-1

I have been trying, unsuccessfull so far, to get Tess4J to work on NetBeans. I am following the tutorial here:- http://tess4j.sourceforge.net/tutorial/

I have followed it word for word, but get this error message saying:-

"Error opening data file ./tessdata/eng.traineddata Please make sure the TESSDATA_PREFIX environment variable is set to the parent directory of your "tessdata" directory. Failed loading language 'eng' Tesseract couldn't load any languages!"

Can someone tell me what this means please, and how to rectify it?
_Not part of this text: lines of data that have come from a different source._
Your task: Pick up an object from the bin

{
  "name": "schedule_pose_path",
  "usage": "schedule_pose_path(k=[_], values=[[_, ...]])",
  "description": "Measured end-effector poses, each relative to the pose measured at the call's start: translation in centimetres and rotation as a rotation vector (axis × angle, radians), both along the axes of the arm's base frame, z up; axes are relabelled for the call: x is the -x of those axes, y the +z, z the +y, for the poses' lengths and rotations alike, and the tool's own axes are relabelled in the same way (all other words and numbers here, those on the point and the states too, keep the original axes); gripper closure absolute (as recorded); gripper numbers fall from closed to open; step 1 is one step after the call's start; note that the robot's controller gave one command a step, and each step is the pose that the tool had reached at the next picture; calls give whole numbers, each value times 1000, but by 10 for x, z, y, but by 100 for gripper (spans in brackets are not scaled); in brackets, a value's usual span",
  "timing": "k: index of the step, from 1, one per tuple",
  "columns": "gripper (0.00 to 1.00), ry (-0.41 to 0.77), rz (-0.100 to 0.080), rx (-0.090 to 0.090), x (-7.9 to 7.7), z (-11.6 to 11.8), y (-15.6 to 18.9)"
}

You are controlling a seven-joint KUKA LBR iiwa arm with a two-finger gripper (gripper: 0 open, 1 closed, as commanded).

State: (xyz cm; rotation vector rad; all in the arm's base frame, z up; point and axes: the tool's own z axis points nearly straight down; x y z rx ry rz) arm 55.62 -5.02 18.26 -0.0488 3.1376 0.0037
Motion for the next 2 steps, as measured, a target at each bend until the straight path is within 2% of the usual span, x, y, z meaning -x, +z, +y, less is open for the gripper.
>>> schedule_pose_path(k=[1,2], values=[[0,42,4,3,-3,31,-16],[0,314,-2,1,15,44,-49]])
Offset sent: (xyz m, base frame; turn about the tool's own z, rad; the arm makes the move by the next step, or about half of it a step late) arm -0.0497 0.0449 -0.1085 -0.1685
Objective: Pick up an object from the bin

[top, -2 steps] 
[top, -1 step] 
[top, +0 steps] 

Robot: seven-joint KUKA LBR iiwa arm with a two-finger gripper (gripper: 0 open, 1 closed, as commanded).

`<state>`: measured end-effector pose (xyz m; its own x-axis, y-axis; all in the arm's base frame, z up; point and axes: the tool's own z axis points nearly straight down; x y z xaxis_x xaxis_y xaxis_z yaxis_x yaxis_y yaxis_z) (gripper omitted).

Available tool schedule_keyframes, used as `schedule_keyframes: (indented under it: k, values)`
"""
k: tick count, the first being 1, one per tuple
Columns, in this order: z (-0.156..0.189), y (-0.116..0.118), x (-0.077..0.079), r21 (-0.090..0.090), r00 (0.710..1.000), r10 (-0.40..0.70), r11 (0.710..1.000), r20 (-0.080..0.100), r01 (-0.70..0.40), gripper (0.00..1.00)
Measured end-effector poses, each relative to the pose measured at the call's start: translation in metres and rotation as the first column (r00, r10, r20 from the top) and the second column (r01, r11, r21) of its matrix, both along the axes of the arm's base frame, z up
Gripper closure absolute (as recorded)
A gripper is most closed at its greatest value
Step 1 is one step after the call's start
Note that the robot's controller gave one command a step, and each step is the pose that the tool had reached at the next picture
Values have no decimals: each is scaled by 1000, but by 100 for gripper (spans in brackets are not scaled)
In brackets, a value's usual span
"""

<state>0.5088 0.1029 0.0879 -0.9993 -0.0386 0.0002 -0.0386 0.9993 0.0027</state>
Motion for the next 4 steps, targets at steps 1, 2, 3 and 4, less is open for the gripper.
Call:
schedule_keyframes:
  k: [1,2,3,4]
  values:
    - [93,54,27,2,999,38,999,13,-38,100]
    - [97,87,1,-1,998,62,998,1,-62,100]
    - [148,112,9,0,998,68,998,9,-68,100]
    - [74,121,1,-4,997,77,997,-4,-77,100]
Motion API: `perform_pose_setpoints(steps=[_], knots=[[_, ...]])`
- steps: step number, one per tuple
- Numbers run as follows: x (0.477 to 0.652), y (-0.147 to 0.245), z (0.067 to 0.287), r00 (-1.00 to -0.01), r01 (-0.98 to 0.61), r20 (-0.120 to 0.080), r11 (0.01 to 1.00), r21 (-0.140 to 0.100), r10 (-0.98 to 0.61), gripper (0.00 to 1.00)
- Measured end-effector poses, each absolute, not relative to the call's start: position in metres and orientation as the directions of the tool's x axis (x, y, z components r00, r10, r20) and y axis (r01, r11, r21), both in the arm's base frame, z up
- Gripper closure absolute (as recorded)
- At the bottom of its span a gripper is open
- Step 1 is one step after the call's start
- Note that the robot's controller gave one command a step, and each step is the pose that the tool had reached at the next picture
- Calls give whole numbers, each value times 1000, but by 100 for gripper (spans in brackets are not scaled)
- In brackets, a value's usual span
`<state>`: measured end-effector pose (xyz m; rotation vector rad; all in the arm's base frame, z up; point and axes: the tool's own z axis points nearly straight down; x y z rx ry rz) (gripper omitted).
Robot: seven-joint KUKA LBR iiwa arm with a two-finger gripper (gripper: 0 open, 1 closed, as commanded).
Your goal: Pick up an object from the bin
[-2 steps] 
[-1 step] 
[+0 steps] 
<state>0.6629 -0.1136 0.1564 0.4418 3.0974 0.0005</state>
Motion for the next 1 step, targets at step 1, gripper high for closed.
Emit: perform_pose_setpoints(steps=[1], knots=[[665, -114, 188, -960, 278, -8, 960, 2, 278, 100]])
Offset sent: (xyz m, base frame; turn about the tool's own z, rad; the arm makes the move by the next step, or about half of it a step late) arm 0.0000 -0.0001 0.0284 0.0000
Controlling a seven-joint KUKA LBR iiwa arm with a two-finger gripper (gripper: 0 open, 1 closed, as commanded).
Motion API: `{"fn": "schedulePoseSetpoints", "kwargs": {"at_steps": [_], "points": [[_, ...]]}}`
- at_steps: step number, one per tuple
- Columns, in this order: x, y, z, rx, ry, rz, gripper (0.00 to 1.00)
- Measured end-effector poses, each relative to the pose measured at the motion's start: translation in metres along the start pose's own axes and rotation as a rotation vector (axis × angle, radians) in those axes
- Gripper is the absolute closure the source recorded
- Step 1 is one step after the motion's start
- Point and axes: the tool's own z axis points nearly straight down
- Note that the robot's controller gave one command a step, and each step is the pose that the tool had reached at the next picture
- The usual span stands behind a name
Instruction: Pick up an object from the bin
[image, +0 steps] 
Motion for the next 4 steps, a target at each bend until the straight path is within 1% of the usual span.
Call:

I have a screenshot here of the project in NetBeans:-

enter image description here

Jeremy Watts
  • 147
  • 1
  • 2
  • 8
  • Are you on a windows machine? – sorifiend Aug 26 '18 at 08:25
  • have you considered setting the environment variable that it is complaining about? –  Aug 26 '18 at 09:08
  • @sorifiend Yes, I am – Jeremy Watts Aug 26 '18 at 09:29
  • @feelingunwelcome I have to admit ignorance here. I am doing this whole thing as a project for work. Even though my programming skills aren't bad,I am not the most IT of people. I don't even know what he error is saying, or means, let alone how to address it. I have googled the error, and not found much that sheds any light. – Jeremy Watts Aug 26 '18 at 09:35
  • I have an idea, @sorifiend, and I am being serious here. I will pay you to take remote control of my laptop and configure this for me. I am being serious here. I will paypal you the money. Let me know if you are interested. – Jeremy Watts Aug 27 '18 at 12:45
  • 1
    @JeremyWatts I would rather answer on here only so that you can do it yourself. You need to download "eng.traineddata" from here: https://github.com/tesseract-ocr/tessdata/raw/master/eng.traineddata and then put it into the "tessdata" folder inside your project folder. – sorifiend Aug 28 '18 at 06:37

3 Answers3

1

Set Data Full Path like below:

process.setDatapath("F:/Jar/Tess4J-3.4.8-src/Tess4J/tessdata");

Or put the tessdata files in project root directory. It should be work fine.

0

The additional required files are missing from your environment variables.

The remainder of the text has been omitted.